This final Sundance Film Festival in Utah, I hope our ruling political party understands the consequences of what they have driven away by becoming the party of ideological warfare.
Yes, the Sundance Film Festival has outgrown this state in terms of practicality, but it’s outgrown us in spirit as well. We could have grown together, maintained a healthy and vibrant partnership, but banning Pride flags and hating children who look different and undoing the will of the voters and spewing hate on X and engaging in daily hypocrisy was more important to Utah legislators.
I hope our representatives, both locally and nationally, take a good, long look at the money they have lost the state with their weaponized prejudice and ask themselves whether the existing model is actually fiscally responsible. Weren’t they supposedly the party of fiscal responsibility?
I don’t see the responsibility in driving away a legendary cultural institution with a massive annual celebration, in stealing more and more public lands to sell to private developers, in praying to save our lake rather than make common-sense policy changes, in gerrymandering our state to oblivion to cheat residents out of their voice.
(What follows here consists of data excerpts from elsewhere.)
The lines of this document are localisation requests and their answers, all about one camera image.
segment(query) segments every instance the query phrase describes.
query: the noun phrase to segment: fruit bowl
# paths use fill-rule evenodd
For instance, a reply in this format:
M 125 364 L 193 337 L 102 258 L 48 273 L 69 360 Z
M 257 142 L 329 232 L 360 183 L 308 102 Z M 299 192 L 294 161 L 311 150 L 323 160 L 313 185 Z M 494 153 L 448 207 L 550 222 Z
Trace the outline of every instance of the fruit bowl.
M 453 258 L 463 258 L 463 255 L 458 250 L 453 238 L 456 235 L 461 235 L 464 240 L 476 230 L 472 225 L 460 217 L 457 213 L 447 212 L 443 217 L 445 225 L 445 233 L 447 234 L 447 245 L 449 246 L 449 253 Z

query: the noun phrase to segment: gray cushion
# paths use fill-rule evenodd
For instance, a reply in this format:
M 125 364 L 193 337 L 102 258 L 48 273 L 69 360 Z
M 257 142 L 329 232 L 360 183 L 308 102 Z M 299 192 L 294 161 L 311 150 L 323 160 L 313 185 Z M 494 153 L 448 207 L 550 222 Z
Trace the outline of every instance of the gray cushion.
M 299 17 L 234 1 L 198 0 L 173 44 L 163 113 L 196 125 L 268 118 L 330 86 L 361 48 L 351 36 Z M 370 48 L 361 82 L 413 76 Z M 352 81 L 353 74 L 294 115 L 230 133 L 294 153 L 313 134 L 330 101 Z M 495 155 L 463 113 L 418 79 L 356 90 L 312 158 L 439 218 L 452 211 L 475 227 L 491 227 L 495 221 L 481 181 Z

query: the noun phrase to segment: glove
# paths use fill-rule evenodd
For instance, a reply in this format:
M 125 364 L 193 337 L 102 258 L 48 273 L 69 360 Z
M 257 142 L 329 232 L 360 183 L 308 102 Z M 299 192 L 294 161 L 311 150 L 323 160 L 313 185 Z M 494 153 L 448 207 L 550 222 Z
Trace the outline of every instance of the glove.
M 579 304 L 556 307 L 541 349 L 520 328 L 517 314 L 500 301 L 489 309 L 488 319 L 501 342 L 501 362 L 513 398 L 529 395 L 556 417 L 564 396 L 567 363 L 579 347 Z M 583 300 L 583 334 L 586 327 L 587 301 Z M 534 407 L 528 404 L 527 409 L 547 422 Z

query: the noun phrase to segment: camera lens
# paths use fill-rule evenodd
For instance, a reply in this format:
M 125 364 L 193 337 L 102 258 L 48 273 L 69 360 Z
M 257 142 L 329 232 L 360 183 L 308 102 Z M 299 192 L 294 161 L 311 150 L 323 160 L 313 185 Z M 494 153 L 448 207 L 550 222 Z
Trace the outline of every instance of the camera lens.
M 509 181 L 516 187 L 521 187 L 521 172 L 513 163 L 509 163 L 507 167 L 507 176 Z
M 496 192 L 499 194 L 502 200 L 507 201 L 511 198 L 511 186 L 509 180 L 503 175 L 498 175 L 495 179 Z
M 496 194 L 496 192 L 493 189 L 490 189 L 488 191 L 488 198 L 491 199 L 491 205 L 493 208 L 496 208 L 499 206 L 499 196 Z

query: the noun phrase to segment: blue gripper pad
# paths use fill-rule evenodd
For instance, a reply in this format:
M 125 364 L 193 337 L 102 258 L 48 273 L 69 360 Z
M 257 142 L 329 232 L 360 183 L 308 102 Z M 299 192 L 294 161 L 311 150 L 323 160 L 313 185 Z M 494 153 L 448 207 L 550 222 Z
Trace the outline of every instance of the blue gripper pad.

If we continue to sell, fracture, and break away all that makes us special, soon all we’ll be is a few Disney-fied and overwhelmed national parks few can experience and a whole bunch of bland suburbs broken by data farms in a barren state. Those are our Utah legislators’ values. Short-term gains over long-term planning, and making the residents of Utah pay the literal and figurative price. They are selling the heart and soul of the state trying to chase an impossible homogenous mirage, and it’s going to literally blow back into all our faces as toxic dust from what was once the Great Salt Lake.